In study 1, 12 week old wild-type control mice (n=13) and those lacking the angiotensin type 1A receptor (AT1A-/-, n=15) were tested for whole body strength (grip strength) and function (rotarod), glucose sensitivity during a glucose tolerance test and maximum tetanic force production and fatiguability in situ of the tibialis anterior (TA) muscle (Murphy et al., 2010). Compared with controls, AT1A-/- mice exhibited a 17% higher grip strength (p<0.01) and a 49% prolonged latency-to-fall during a rotarod test (p<0.01). Glucose sensitivity was improved by 23-26% in AT1A-/- mice (p<0.01). Maximum in situ forces (normalised to CSA) of TA muscles was higher by 25% in AT1A-/- mice (p<0.05), but the force decline during fatiguing intermittent stimulation was not different between groups.

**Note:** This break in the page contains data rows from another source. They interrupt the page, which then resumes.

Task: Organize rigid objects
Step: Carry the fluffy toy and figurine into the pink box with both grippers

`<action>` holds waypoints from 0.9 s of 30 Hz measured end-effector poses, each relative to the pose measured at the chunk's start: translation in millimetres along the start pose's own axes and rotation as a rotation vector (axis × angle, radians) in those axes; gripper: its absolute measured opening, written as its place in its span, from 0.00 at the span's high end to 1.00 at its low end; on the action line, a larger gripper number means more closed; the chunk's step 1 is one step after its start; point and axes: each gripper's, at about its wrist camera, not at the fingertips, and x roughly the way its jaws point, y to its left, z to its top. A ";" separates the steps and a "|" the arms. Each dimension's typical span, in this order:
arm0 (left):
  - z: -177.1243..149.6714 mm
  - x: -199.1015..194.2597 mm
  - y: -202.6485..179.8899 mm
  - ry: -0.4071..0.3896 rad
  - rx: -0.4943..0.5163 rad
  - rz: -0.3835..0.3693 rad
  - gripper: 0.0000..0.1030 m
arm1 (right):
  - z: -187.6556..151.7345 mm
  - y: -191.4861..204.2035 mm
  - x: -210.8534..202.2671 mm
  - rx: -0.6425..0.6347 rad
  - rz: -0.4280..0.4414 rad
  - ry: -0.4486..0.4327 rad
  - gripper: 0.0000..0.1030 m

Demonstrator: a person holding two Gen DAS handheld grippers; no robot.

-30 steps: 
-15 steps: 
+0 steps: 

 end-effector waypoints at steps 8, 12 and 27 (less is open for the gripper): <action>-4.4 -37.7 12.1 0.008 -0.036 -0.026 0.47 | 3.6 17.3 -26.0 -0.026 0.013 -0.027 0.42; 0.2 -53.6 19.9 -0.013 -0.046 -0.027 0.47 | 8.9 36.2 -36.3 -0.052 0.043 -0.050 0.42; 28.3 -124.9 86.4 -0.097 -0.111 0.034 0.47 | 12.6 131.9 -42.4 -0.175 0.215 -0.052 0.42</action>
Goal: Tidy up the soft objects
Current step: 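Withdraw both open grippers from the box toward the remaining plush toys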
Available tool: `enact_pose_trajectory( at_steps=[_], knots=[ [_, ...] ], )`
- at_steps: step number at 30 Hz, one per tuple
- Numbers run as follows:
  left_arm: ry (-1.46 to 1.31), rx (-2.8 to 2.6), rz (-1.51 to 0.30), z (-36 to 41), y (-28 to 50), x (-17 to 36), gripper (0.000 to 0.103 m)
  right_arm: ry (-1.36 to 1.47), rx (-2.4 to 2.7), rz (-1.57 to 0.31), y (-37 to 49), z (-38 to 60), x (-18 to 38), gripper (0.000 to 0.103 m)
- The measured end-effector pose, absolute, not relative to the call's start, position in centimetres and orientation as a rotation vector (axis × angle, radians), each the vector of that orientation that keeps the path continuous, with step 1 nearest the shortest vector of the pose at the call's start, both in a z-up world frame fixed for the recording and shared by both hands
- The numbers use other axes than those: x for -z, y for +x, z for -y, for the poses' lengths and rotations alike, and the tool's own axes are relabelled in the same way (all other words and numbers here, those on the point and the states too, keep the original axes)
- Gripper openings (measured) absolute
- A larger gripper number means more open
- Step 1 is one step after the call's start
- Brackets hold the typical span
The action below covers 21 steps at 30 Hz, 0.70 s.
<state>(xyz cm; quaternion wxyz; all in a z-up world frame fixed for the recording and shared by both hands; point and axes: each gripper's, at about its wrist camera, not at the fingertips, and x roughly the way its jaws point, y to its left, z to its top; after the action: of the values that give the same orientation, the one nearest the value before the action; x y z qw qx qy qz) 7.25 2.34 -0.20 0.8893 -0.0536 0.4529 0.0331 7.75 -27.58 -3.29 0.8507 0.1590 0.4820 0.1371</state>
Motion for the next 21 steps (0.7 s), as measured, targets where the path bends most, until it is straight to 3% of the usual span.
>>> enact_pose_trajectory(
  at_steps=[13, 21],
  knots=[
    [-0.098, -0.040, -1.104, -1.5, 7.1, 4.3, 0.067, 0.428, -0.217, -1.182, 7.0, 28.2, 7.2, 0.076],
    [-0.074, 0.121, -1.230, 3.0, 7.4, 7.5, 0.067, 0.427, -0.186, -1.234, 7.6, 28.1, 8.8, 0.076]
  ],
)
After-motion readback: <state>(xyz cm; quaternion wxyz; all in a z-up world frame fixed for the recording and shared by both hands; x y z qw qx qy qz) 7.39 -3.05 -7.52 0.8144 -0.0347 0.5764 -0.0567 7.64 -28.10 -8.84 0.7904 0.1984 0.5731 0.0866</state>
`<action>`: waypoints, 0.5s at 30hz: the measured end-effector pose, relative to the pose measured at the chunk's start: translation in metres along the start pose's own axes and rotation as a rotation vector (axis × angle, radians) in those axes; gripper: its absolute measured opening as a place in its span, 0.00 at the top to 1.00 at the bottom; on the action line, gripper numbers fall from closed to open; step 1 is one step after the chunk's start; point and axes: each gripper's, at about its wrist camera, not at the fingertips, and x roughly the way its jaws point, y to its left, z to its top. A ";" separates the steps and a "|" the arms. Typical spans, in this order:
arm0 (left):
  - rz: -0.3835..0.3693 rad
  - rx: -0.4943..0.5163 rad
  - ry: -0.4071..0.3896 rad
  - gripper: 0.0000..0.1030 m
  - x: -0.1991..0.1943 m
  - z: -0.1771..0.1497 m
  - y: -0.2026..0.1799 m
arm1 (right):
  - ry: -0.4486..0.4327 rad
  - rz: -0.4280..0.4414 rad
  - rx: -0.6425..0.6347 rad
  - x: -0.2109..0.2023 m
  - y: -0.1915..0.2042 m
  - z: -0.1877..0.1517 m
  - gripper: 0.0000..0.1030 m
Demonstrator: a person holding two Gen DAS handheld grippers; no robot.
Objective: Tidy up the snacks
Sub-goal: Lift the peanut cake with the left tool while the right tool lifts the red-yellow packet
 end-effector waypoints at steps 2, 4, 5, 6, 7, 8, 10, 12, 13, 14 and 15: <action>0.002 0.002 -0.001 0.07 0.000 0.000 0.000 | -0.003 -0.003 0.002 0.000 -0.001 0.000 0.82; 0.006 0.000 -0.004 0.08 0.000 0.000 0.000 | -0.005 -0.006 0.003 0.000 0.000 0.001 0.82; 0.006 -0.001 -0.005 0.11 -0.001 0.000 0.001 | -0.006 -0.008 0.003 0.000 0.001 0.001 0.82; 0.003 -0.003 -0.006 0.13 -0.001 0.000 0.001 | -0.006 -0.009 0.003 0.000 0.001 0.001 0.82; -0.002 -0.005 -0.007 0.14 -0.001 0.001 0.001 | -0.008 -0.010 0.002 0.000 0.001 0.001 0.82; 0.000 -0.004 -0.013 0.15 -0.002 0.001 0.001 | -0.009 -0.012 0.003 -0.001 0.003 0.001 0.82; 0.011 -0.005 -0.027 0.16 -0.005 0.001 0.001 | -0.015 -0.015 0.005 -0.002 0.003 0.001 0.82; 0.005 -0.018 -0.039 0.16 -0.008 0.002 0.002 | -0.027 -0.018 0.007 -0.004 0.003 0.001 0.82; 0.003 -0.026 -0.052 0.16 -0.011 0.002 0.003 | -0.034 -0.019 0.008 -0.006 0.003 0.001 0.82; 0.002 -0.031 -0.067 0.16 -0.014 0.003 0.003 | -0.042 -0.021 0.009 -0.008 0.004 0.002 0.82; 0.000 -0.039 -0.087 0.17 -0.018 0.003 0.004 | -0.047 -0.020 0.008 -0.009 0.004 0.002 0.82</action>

In study 2, 15 week old CD2F1 (Balb/c × DBA) mice bearing Colon-26 (C-26) tumour cells were treated for 14 days with the ACE inhibitor, Perindopril (4 mg/kg/day, n=4-7) via the drinking water. Control mice were given water alone (n=4-6). Perindopril prevented the decline in body mass in C-26 tumour-bearing mice (p<0.01), enhanced grip strength by 29% (p<0.05) and prolonged the latency-to-fall during a rotarod test by 56% (p<0.05). Glucose sensitivity was improved with Perindopril (p<0.01). Perindopril had no effect on maximum force of TA muscles in situ or of diaphragm muscle strips in vitro, but attenuated the decline in force during fatiguing intermittent stimulation in both TA muscles and diaphragm muscle strips (p<0.01).

RAS inhibition enhanced whole body and skeletal muscle function, and improved glucose sensitivity in healthy mice and in mice bearing C-26 tumours. These findings highlight the therapeutic potential of RAS inhibition for cancer cachexia and other diseases associated with skeletal muscle wasting and weakness.

Murphy KT & Lynch GS. (2009) Expert Opinion on Emerging Drugs : 619-632.

Murphy KT, Koopman R, Naim R, Léger B, Trieu J, Ibebunjo C & Lynch GS. (2010) FASEB Journal In Press (Jul 12, 2010) doi:2010.1096/fj.2010-158741.